> [WHAT IS NEEDED]:
Return every line below exactly as written.

> [DATA BLOCK]:
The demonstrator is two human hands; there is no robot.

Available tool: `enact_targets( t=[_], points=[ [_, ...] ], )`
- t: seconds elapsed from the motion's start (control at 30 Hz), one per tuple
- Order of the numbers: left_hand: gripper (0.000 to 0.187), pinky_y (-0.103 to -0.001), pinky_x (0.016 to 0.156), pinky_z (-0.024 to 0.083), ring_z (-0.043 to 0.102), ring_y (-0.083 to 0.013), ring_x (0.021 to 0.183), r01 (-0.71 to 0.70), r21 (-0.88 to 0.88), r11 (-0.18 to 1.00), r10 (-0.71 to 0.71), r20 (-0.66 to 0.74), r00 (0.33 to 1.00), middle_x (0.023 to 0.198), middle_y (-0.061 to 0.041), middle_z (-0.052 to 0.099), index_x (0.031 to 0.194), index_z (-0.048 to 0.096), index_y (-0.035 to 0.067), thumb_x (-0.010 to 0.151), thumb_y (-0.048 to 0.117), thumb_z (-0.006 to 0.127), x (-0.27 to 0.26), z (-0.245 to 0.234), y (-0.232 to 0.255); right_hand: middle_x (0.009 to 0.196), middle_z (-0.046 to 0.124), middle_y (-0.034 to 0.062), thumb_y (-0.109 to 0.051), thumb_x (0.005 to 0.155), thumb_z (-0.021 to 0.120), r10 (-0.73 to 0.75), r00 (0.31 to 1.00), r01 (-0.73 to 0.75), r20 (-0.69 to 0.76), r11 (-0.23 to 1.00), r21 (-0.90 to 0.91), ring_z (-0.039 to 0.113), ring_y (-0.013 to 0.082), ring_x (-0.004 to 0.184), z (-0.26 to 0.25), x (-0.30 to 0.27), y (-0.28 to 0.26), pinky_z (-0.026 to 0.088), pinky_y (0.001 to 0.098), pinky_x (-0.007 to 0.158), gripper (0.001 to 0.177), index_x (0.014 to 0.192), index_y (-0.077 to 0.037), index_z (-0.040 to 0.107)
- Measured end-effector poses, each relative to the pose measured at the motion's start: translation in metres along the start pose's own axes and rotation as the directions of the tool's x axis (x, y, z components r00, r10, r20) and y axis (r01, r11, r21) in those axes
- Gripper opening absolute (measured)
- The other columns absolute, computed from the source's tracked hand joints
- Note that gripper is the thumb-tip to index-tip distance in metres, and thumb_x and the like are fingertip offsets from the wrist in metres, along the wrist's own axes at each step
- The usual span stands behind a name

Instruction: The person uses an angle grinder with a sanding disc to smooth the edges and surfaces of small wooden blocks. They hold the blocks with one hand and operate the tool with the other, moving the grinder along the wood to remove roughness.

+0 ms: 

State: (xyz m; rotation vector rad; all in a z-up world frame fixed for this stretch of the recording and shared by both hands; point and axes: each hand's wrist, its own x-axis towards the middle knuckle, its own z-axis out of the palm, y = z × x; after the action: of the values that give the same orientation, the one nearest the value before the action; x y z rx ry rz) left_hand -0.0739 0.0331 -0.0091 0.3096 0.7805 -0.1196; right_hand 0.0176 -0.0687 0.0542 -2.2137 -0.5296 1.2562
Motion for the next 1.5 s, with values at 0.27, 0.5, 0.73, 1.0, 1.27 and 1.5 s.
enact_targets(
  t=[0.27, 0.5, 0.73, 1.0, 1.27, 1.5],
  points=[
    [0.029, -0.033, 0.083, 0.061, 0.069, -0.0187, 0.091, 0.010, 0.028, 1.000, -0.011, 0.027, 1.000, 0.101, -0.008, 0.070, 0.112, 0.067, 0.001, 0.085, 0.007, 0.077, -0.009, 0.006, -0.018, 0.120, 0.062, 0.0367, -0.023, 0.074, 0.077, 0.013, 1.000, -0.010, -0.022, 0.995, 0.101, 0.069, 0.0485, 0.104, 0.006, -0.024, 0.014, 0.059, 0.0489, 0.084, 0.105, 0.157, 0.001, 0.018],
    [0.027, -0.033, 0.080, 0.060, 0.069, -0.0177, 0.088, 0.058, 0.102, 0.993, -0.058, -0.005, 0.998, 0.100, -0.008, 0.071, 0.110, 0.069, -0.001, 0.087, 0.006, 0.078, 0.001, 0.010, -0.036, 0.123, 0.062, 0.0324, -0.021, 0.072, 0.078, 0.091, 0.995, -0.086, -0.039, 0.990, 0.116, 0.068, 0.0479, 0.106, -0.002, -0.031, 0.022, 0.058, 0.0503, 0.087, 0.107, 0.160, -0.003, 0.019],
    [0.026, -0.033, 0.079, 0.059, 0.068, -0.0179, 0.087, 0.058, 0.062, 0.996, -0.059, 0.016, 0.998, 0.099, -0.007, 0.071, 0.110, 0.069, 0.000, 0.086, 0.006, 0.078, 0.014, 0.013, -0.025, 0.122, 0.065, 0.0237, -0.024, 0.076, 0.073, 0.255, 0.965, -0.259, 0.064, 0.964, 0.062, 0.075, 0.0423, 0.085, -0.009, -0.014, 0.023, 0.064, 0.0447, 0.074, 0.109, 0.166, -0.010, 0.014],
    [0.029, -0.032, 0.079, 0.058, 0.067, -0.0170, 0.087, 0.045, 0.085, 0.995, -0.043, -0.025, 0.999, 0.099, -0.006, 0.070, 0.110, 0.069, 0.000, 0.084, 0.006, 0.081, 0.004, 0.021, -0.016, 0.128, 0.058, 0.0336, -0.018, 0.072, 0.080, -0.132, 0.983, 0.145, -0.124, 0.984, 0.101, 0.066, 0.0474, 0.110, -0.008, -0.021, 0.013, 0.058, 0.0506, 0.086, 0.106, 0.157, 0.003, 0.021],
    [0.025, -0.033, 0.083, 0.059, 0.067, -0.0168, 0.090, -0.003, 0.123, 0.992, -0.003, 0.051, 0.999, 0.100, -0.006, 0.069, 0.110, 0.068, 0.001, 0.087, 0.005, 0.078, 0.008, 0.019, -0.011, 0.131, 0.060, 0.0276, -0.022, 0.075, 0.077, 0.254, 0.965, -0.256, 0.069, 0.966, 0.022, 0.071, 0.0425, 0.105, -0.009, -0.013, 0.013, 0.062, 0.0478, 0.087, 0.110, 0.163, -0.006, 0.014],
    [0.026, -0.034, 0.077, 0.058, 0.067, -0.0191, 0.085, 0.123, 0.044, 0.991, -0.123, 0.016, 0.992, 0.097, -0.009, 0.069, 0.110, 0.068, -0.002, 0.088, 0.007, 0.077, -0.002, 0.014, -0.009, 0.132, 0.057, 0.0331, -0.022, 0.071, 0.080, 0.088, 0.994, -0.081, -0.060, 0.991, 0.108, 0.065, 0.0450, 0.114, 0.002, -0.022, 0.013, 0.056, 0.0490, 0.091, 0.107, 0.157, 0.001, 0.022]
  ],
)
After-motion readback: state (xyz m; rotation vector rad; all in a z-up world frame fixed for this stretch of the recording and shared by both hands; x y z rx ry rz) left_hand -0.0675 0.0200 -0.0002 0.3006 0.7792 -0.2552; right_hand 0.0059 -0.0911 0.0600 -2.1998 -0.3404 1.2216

> [YOUR SOLUTION]:
The demonstrator is two human hands; there is no robot.

Available tool: `enact_targets( t=[_], points=[ [_, ...] ], )`
- t: seconds elapsed from the motion's start (control at 30 Hz), one per tuple
- Order of the numbers: left_hand: gripper (0.000 to 0.187), pinky_y (-0.103 to -0.001), pinky_x (0.016 to 0.156), pinky_z (-0.024 to 0.083), ring_z (-0.043 to 0.102), ring_y (-0.083 to 0.013), ring_x (0.021 to 0.183), r01 (-0.71 to 0.70), r21 (-0.88 to 0.88), r11 (-0.18 to 1.00), r10 (-0.71 to 0.71), r20 (-0.66 to 0.74), r00 (0.33 to 1.00), middle_x (0.023 to 0.198), middle_y (-0.061 to 0.041), middle_z (-0.052 to 0.099), index_x (0.031 to 0.194), index_z (-0.048 to 0.096), index_y (-0.035 to 0.067), thumb_x (-0.010 to 0.151), thumb_y (-0.048 to 0.117), thumb_z (-0.006 to 0.127), x (-0.27 to 0.26), z (-0.245 to 0.234), y (-0.232 to 0.255); right_hand: middle_x (0.009 to 0.196), middle_z (-0.046 to 0.124), middle_y (-0.034 to 0.062), thumb_y (-0.109 to 0.051), thumb_x (0.005 to 0.155), thumb_z (-0.021 to 0.120), r10 (-0.73 to 0.75), r00 (0.31 to 1.00), r01 (-0.73 to 0.75), r20 (-0.69 to 0.76), r11 (-0.23 to 1.00), r21 (-0.90 to 0.91), ring_z (-0.039 to 0.113), ring_y (-0.013 to 0.082), ring_x (-0.004 to 0.184), z (-0.26 to 0.25), x (-0.30 to 0.27), y (-0.28 to 0.26), pinky_z (-0.026 to 0.088), pinky_y (0.001 to 0.098), pinky_x (-0.007 to 0.158), gripper (0.001 to 0.177), index_x (0.014 to 0.192), index_y (-0.077 to 0.037), index_z (-0.040 to 0.107)
- Measured end-effector poses, each relative to the pose measured at the motion's start: translation in metres along the start pose's own axes and rotation as the directions of the tool's x axis (x, y, z components r00, r10, r20) and y axis (r01, r11, r21) in those axes
- Gripper opening absolute (measured)
- The other columns absolute, computed from the source's tracked hand joints
- Note that gripper is the thumb-tip to index-tip distance in metres, and thumb_x and the like are fingertip offsets from the wrist in metres, along the wrist's own axes at each step
- The usual span stands behind a name

Instruction: The person uses an angle grinder with a sanding disc to smooth the edges and surfaces of small wooden blocks. They hold the blocks with one hand and operate the tool with the other, moving the grinder along the wood to remove roughness.

+0 ms: 

State: (xyz m; rotation vector rad; all in a z-up world frame fixed for this stretch of the recording and shared by both hands; point and axes: each hand's wrist, its own x-axis towards the middle knuckle, its own z-axis out of the palm, y = z × x; after the action: of the values that give the same orientation, the one nearest the value before the action; x y z rx ry rz) left_hand -0.0739 0.0331 -0.0091 0.3096 0.7805 -0.1196; right_hand 0.0176 -0.0687 0.0542 -2.2137 -0.5296 1.2562
Motion for the next 1.5 s, with values at 0.27, 0.5, 0.73, 1.0, 1.27 and 1.5 s.
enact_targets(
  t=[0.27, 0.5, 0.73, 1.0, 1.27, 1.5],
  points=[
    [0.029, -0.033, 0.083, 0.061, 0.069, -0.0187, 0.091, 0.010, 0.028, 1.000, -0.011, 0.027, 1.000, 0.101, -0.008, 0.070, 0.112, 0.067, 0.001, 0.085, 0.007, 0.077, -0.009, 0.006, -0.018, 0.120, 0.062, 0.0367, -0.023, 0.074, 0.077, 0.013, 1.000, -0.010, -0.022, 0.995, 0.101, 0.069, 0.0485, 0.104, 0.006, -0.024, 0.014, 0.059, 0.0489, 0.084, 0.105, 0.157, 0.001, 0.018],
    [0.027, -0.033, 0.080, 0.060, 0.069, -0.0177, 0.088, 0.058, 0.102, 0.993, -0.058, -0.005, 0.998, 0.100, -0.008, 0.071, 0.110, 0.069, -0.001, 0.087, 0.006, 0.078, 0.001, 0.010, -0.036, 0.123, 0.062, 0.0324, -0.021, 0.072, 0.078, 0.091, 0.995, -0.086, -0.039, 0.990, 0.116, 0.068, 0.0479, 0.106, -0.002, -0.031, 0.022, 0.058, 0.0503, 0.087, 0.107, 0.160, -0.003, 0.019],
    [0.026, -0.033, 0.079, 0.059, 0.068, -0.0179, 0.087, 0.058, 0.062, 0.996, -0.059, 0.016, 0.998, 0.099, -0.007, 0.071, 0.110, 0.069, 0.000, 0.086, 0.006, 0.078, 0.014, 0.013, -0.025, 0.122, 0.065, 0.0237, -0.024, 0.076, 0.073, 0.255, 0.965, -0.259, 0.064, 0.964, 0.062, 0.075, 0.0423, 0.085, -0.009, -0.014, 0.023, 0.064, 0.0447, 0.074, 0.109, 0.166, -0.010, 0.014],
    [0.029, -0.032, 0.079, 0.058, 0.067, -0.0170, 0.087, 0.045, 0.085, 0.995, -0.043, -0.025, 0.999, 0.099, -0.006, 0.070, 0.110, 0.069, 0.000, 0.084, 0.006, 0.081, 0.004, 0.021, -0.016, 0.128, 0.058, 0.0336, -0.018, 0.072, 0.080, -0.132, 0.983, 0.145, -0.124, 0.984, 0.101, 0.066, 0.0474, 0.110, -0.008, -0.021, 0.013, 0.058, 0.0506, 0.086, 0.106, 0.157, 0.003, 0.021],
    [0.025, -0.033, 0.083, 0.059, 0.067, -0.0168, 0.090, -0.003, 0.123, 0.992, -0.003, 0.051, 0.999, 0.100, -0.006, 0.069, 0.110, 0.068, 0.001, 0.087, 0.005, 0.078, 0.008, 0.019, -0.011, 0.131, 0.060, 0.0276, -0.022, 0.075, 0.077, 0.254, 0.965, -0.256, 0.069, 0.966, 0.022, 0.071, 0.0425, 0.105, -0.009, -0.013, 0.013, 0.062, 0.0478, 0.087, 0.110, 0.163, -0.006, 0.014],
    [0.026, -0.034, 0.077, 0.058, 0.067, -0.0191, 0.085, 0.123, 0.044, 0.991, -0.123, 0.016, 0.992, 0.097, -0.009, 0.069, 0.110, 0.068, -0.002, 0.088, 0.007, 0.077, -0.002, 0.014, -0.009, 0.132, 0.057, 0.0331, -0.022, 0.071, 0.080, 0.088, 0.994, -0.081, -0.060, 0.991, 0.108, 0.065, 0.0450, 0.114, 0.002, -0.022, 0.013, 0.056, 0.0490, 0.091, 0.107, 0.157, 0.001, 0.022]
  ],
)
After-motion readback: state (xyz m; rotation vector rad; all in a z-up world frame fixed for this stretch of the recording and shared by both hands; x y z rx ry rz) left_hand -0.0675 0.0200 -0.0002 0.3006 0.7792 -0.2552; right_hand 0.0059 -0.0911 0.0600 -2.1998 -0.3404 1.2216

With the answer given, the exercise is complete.